Let me detail it a bit. Since we know that the response variable $y$.
$$y=w^T X +\epsilon \quad\text{ where }\epsilon\thicksim N(0,\sigma^2)$$
follows a normal distribution(normal residuals),
$$P(y|w, X)=\mathcal{N}(y|w^TX, \sigma^2I)$$
then the likelihood function(independence) is,
\begin{align}
L(y^{(1)},\dots,y^{(N)};w, X^{(1)},\dots,X^{(N)}) &= \prod_{i=1}^N \mathcal{N}(y^{(i)}|w^TX^{(i)}, \sigma^2I) \\ &=
\frac{1}{(2\pi)^{\frac{N}{2}}\sigma^N}exp(\frac{-1}{2\sigma^2}(\sum_{i=1}^N(y^{(i)}-w^TX^{(i)})^2)).
\end{align}
Maximizing L is equivalent to minimizing(since other stuff are all constants, homoscedasticity)
$$\sum_{i=1}^n(y^{(i)}-w^TX^{(i)})^2.$$
That's the least-squares method, the difference between the expected $\hat{Y_i}$ and the actual $Y_i$.

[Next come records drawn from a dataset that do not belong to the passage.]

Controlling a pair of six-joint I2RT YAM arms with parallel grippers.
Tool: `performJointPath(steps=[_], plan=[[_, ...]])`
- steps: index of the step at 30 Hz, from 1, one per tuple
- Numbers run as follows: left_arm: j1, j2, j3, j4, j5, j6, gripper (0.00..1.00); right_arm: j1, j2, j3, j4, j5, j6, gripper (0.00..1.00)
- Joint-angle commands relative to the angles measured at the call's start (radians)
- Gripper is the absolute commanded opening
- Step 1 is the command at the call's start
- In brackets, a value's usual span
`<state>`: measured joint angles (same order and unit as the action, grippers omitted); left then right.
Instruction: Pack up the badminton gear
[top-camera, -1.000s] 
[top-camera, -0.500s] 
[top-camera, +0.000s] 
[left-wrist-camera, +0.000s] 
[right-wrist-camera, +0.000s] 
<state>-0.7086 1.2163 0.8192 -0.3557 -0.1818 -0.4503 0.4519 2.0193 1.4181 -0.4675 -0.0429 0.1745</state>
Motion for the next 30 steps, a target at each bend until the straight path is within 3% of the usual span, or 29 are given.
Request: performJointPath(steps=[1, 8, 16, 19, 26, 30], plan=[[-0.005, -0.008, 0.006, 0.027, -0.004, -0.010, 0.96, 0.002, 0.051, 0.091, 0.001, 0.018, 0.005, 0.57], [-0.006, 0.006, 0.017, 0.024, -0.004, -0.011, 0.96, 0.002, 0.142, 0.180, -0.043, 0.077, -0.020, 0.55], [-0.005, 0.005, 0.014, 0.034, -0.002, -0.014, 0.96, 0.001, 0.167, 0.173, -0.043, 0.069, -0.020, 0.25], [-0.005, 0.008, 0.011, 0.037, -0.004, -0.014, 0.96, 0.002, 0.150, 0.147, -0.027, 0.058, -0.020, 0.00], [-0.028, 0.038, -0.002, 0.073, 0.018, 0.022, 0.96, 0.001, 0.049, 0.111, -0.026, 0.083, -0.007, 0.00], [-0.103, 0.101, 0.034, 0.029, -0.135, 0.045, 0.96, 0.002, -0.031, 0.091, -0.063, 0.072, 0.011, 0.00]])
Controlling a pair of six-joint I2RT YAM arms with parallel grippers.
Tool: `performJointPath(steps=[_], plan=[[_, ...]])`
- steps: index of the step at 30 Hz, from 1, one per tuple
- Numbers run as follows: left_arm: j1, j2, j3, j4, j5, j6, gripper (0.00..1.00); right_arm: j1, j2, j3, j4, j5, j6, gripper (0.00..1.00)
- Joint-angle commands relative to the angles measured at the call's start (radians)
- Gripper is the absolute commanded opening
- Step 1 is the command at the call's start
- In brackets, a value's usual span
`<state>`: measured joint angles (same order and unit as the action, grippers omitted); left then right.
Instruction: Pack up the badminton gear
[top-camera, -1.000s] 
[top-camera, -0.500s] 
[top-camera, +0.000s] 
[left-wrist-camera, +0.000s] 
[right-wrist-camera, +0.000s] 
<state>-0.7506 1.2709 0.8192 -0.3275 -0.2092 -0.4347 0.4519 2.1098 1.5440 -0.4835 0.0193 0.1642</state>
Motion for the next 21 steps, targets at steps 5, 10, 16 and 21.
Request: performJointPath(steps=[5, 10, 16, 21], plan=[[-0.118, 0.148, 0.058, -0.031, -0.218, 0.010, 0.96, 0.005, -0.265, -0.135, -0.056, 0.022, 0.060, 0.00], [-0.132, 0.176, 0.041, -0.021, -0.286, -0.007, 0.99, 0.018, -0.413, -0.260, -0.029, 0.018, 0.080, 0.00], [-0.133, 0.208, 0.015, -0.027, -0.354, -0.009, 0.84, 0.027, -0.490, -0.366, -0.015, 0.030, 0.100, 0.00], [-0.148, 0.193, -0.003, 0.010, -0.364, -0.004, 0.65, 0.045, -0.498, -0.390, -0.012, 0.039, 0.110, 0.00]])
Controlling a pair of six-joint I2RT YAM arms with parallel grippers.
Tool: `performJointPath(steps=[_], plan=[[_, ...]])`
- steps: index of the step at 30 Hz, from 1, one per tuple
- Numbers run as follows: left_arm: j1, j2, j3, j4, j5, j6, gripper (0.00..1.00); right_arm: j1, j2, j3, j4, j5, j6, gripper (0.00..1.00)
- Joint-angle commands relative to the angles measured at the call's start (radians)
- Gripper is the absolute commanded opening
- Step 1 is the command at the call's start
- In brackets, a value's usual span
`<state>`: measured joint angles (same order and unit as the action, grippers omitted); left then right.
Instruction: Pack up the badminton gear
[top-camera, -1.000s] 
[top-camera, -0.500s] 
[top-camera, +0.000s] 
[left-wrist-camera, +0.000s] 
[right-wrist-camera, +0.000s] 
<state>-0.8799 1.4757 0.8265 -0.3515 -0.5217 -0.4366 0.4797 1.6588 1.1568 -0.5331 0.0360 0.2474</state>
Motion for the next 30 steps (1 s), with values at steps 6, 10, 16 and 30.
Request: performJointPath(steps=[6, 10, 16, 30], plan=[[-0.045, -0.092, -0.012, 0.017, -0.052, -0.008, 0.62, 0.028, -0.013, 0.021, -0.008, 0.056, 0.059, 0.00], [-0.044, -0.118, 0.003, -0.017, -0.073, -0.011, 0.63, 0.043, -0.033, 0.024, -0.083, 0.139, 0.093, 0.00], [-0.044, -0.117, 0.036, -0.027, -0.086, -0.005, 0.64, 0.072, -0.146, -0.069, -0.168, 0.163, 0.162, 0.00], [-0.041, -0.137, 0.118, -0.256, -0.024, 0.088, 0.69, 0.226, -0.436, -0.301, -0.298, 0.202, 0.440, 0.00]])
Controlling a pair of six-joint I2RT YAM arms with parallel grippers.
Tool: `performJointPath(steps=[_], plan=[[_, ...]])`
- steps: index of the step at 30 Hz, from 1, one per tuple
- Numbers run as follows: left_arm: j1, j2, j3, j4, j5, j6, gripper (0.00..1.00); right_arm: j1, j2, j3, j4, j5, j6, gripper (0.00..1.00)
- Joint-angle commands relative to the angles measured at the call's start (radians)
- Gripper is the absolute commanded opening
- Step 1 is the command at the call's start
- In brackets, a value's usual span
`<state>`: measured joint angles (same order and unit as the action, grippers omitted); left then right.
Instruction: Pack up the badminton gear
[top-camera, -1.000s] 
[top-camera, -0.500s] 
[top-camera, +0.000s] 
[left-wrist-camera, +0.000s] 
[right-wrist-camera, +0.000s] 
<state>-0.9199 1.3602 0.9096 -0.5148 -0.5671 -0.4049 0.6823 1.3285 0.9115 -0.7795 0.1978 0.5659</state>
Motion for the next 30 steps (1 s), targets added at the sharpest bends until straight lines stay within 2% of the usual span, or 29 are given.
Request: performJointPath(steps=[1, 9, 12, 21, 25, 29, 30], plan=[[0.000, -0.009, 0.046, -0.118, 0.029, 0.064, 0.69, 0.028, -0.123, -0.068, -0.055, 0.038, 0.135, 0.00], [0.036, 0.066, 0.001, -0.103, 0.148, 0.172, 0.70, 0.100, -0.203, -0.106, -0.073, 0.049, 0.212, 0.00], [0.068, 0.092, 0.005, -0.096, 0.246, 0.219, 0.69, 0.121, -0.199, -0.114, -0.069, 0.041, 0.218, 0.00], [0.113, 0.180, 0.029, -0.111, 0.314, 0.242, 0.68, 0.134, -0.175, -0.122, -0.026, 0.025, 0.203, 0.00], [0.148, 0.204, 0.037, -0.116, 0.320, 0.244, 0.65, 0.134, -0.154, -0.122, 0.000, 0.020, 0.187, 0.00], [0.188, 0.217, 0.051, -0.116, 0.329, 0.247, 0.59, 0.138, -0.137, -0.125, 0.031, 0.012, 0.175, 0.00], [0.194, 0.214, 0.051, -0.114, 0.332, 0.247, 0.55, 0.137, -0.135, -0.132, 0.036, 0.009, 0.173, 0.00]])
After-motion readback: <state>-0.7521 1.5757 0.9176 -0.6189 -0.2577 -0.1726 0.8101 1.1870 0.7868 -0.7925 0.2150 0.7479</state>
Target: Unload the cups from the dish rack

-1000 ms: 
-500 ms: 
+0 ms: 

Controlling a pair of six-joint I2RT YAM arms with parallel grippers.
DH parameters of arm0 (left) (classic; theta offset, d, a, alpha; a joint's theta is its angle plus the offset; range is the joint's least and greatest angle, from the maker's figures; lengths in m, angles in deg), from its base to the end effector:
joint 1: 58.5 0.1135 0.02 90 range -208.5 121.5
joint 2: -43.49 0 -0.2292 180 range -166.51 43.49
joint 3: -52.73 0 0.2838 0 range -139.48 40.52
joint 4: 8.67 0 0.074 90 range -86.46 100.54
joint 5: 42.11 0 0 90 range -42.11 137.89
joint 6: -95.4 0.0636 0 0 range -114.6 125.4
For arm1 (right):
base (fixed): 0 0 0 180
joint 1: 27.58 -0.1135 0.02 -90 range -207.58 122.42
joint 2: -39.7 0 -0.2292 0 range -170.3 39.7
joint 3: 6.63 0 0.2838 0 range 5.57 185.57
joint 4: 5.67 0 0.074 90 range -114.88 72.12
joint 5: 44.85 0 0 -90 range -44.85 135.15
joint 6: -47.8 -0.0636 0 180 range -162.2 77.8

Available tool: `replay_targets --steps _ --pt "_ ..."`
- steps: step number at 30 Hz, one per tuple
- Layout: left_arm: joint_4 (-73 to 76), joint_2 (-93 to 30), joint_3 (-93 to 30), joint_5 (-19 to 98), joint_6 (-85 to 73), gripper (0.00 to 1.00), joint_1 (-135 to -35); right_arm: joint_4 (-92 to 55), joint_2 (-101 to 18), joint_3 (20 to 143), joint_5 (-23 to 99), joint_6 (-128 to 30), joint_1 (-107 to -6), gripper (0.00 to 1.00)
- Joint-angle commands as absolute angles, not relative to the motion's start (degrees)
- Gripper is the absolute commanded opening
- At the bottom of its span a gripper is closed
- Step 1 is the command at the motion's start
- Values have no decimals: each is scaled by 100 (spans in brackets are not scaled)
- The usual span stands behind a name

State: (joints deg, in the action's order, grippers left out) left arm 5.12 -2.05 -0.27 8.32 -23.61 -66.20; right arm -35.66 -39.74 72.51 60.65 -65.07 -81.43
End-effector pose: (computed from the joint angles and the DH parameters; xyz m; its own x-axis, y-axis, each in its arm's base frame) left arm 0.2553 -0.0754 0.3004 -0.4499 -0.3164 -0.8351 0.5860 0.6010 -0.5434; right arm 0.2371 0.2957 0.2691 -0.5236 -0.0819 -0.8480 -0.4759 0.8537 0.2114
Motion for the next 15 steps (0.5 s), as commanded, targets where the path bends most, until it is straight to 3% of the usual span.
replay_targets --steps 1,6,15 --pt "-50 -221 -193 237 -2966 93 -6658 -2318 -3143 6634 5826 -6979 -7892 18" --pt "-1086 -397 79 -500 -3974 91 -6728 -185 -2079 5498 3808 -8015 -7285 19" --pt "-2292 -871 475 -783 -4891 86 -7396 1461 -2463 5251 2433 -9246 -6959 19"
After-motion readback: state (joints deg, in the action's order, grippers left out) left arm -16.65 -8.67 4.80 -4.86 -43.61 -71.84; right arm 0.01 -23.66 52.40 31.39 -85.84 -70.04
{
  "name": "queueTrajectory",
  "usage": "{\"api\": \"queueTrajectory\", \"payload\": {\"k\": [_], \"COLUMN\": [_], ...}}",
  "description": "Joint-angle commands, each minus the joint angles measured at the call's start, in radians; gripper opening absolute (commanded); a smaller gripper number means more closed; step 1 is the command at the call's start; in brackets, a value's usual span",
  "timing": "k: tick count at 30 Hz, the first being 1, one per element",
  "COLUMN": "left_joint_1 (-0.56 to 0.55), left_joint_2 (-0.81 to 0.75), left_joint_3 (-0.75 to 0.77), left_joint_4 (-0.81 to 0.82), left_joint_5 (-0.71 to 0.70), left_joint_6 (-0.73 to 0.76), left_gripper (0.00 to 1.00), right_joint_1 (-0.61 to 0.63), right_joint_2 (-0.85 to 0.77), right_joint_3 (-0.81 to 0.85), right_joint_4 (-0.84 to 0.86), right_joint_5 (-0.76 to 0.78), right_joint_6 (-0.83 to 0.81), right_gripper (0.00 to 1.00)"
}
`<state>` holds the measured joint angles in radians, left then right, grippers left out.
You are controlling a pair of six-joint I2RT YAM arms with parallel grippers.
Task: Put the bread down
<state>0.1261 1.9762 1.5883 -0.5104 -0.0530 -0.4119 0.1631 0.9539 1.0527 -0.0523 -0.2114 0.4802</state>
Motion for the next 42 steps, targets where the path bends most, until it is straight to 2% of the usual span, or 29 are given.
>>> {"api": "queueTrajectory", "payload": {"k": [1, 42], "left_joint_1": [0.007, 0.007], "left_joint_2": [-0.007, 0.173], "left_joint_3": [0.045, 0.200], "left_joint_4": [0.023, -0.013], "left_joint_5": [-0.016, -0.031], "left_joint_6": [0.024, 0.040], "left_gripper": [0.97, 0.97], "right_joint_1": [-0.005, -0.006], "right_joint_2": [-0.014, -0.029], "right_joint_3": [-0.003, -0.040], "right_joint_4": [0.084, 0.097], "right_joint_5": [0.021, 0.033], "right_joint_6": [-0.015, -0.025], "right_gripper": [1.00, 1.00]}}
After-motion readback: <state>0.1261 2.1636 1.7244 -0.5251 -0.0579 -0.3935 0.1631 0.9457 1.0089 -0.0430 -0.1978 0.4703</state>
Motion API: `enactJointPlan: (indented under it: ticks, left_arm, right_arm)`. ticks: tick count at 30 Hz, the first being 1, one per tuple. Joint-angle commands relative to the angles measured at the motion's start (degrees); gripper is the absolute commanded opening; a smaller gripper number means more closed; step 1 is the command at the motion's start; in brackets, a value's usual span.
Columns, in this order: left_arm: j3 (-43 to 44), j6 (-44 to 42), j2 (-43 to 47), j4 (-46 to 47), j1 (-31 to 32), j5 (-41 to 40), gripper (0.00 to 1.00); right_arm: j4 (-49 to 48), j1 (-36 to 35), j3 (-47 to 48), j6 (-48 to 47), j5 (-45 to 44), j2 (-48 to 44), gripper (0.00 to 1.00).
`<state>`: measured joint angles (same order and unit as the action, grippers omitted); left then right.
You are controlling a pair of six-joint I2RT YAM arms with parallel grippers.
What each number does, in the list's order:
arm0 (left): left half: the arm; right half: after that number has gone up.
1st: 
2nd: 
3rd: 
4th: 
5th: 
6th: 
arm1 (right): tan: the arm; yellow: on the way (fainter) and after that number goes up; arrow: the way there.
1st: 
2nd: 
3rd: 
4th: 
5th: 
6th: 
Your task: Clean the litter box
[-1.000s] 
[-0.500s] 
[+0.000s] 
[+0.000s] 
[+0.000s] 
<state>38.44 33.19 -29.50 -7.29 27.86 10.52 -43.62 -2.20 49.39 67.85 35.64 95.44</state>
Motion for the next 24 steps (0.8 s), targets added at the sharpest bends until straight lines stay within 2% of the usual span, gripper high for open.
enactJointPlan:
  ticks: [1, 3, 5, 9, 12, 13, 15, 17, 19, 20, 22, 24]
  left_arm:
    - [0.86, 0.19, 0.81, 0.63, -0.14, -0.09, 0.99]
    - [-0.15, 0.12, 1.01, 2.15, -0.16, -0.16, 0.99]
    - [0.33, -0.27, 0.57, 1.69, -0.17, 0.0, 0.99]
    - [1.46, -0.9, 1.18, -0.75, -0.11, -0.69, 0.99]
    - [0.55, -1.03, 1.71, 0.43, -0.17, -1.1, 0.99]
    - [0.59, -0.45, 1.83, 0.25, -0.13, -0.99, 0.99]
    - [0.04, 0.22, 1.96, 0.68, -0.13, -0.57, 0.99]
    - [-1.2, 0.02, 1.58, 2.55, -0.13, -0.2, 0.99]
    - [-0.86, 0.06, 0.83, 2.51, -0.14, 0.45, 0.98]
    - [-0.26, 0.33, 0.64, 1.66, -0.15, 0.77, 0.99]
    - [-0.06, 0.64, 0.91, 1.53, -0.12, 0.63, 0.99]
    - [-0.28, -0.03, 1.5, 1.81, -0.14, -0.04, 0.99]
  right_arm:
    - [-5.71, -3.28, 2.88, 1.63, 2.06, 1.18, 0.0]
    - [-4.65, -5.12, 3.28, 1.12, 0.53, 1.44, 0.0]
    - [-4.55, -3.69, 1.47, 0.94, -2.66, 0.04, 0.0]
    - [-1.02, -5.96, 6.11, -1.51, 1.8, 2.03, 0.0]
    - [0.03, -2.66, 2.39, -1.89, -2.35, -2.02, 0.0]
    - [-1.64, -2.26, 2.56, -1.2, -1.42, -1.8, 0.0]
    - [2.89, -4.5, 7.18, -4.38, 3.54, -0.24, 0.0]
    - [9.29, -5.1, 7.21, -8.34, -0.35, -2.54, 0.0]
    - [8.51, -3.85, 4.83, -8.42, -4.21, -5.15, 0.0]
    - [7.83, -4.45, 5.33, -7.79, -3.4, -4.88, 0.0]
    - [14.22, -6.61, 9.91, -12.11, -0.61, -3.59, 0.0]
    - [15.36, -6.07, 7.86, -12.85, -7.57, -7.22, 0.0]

Why can't we use MLE for predicting $y$ values in linear regression
and vice versa?
As explained above we're actually(more precisely equivalently) using the MLE for predicting $y$ values. And if the response variable has arbitrary distributions rather than the normal distribution, like
Bernoulli distribution or anyone from the exponential family we map the linear predictor to the response variable distribution using a link function(according to the response distribution), then the likelihood function becomes the product of all the outcomes(probabilities between 0 and 1) after the transformation. We can treat the link function in the linear regression as the identity function(since the response is already a probability).
Best Answer
By definition, the least squares estimator minimises the sum of the squared distances between the actual and predicted responses. With a set of simple steps, you can show that this estimator is equivalent to the solution of a certain maximisation problem. If we let $f$ denote the nonlinear regression function and let $\boldsymbol{\beta}$ denote the parameter of this function (and let $\sigma>0$ be an arbitrary scaling parameter), we then have:
$$\begin{align} \hat{\boldsymbol{\beta}}_\text{OLS}(\mathbf{y}, \mathbf{x}) &\equiv \underset{\boldsymbol{\beta}}{\text{arg min}} \sum_{i=1}^n (y_i - f(\mathbf{x}_i, \boldsymbol{\beta}))^2 \\[6pt] &= \underset{\boldsymbol{\beta}}{\text{arg max}} \bigg( - \sum_{i=1}^n (y_i - f(\mathbf{x}_i, \boldsymbol{\beta}))^2 \bigg) \\[6pt] &= \underset{\boldsymbol{\beta}}{\text{arg max}} \bigg( - \frac{1}{2 \sigma^2} \sum_{i=1}^n (y_i - f(\mathbf{x}_i, \boldsymbol{\beta}))^2 \bigg) \\[6pt] &= \underset{\boldsymbol{\beta}}{\text{arg max}} \ \exp \bigg( - \frac{1}{2 \sigma^2} \sum_{i=1}^n (y_i - f(\mathbf{x}_i, \boldsymbol{\beta}))^2 \bigg) \\[6pt] &= \underset{\boldsymbol{\beta}}{\text{arg max}} \ \prod_{i=1}^n \exp \bigg( - \frac{1}{2 \sigma^2} (y_i - f(\mathbf{x}_i, \boldsymbol{\beta}))^2 \bigg) \\[6pt] &= \underset{\boldsymbol{\beta}}{\text{arg max}} \ \prod_{i=1}^n \text{N} (y_i | f(\mathbf{x}_i, \boldsymbol{\beta}), \sigma^2). \\[6pt] \end{align}$$
(These steps use the fact that the $\text{arg min}$ and $\text{arg max}$ are invariant/anti-variant to strictly monotonic transformations. Look through the steps to ensure you understand why the minimising/maximising point is preserved under the steps.) The latter estimator is an MLE for a certain nonlinear regression model form --- can you see what model form this is?
Update: Per the suggestion from Dave in comments below, now that this question is a year old we can give a full solution. From the above equation we see that the MLE matches the least squares estimator when the regression model uses IID normal (Gaussian) error terms.